Al mirar hacia abajo, vimos al otro oso que se esforzaba en vano para trepar hacia nosotros; la arcilla blanda cedía bajo sus garras y se cayó repetidamente. Le disparamos varias descargas, pero sin resultado, y decidimos abandonarlo donde estaba y dejárselo a los cuervos. No creo que pudiera nunca salir de allí. Nos arrastramos por la cornisa, recorriendo una media milla antes de encontrar un camino practicable para subir a la pradera y no llegamos al campamento hasta que estaba bien avanzada la noche. Jules estaba allí, completamente vivo, aunque tan malamente magullado que no era capaz de dar ninguna explicación inteligible sobre el accidente que había sufrido. Se había refugiado en una de las quebradas de la tercera terraza, por cuyo lecho había descendido hasta la orilla del río.

 

(1) Parece haber aquí un desajuste que hemos creído que no debíamos rectificar, porque, a fin de cuentas, puede que el señor Rodman no estuviera equivocado. El Ahmateaza (según la narración Lewis y Clarke) es el nombre dado por los minnetaris no al Yellowstone sino al Misuri mismo.  

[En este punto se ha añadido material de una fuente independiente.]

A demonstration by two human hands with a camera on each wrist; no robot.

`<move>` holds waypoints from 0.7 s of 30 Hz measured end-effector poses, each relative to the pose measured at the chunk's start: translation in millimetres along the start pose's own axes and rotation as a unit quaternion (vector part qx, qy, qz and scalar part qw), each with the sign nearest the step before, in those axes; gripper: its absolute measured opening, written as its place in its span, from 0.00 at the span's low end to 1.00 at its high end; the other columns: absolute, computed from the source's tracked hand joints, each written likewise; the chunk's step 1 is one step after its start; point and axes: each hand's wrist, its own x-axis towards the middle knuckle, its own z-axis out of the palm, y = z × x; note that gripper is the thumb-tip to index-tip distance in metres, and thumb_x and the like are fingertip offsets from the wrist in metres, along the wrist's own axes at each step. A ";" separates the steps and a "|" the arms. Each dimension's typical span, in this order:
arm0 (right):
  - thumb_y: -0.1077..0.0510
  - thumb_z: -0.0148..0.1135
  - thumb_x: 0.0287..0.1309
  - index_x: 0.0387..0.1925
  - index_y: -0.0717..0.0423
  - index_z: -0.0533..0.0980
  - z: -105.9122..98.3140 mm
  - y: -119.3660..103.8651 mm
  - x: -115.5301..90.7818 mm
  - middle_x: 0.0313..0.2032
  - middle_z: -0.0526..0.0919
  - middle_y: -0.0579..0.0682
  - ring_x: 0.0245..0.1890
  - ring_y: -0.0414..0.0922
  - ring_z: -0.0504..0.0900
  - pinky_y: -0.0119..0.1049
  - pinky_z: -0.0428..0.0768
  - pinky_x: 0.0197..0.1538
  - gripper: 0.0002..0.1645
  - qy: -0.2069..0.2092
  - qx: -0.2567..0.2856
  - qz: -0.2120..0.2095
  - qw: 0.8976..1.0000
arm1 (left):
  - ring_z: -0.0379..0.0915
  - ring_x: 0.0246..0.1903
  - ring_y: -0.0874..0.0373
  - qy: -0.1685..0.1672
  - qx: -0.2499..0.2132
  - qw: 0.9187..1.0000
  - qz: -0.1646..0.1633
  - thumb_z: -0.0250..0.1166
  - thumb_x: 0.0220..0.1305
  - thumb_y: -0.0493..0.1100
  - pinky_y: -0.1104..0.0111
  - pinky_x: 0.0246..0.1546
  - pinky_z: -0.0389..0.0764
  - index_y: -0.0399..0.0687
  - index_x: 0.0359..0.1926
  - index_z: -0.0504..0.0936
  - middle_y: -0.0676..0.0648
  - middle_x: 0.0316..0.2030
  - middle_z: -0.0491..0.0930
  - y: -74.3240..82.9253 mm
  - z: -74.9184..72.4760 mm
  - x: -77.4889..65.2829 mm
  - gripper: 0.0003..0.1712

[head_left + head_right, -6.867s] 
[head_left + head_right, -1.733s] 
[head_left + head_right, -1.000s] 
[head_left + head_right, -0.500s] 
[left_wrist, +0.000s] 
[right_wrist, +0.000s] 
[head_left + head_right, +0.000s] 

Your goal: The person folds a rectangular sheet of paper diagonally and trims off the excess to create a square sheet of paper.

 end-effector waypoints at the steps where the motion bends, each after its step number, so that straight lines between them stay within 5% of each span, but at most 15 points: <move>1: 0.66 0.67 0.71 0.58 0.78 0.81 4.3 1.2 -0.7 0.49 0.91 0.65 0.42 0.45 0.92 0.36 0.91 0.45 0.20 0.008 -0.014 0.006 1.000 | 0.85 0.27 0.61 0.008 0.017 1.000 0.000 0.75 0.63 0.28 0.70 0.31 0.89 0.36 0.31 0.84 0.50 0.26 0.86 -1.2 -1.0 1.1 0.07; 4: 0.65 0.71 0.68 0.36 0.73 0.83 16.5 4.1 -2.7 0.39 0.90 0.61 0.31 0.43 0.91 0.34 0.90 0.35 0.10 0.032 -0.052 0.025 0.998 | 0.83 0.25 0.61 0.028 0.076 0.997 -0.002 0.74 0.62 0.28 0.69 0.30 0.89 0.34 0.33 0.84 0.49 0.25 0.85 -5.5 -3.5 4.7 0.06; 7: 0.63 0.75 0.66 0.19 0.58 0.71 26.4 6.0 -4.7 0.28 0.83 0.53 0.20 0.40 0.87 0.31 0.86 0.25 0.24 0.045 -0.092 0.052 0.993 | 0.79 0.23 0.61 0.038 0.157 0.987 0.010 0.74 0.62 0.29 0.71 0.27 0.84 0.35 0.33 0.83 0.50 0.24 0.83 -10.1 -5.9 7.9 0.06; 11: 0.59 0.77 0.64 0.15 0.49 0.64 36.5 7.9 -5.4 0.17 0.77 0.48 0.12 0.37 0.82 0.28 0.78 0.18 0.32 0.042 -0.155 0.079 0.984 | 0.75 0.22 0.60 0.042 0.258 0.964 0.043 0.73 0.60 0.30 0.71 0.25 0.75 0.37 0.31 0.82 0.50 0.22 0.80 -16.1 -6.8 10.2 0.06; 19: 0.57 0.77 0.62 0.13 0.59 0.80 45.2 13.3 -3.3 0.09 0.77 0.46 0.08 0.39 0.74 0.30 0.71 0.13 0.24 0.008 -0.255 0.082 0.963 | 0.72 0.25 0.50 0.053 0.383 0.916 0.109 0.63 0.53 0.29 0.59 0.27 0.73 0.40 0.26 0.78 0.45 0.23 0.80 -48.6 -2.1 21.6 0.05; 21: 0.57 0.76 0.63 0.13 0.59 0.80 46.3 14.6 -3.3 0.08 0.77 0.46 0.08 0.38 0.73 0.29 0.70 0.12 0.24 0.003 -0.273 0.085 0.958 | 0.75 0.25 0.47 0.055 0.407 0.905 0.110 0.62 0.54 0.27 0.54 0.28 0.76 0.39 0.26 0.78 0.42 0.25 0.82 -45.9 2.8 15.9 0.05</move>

(2) Los caches son los hoyos que cazadores y comerciantes de pieles suelen cavar para depositar en ellos sus pieles y otras mercancías durante una ausencia temporal. Primero se escoge un sitio apartado y seco. Después se traza un círculo de unos dos pies de diámetro de cuyo interior se retira con cuidado la hierba y se pone a un lado. Se cava entonces un hoyo de un pie de profundidad y, a partir de ahí, se ensancha la excavación hasta darle ocho o diez pies de profundidad y seis o siete de ancho. La tierra que se retira se va colocando cuidadosamente encima de una piel para evitar que su rastro permanezca en la hierba, cuando la operación ha sido completada, se arroja al río más cercano, o se la disimula lo mejor que se puede. El cache se cubre enteramente con madera seca y heno o con pieles, quedado así preparado para conservar intacto y de manera segura, durante años, lo que el explorador allí guarda. Cuando las mercancías están dentro y bien cubiertas con una piel de bisonte, se echa tierra encima del agujero y se aplasta bien. Luego se vuelve a colocar la hierba y en los árboles próximos o en otro lugar cualquiera se hace una marca secreta que indica la localización exacta del depósito. (Eds. G. M.)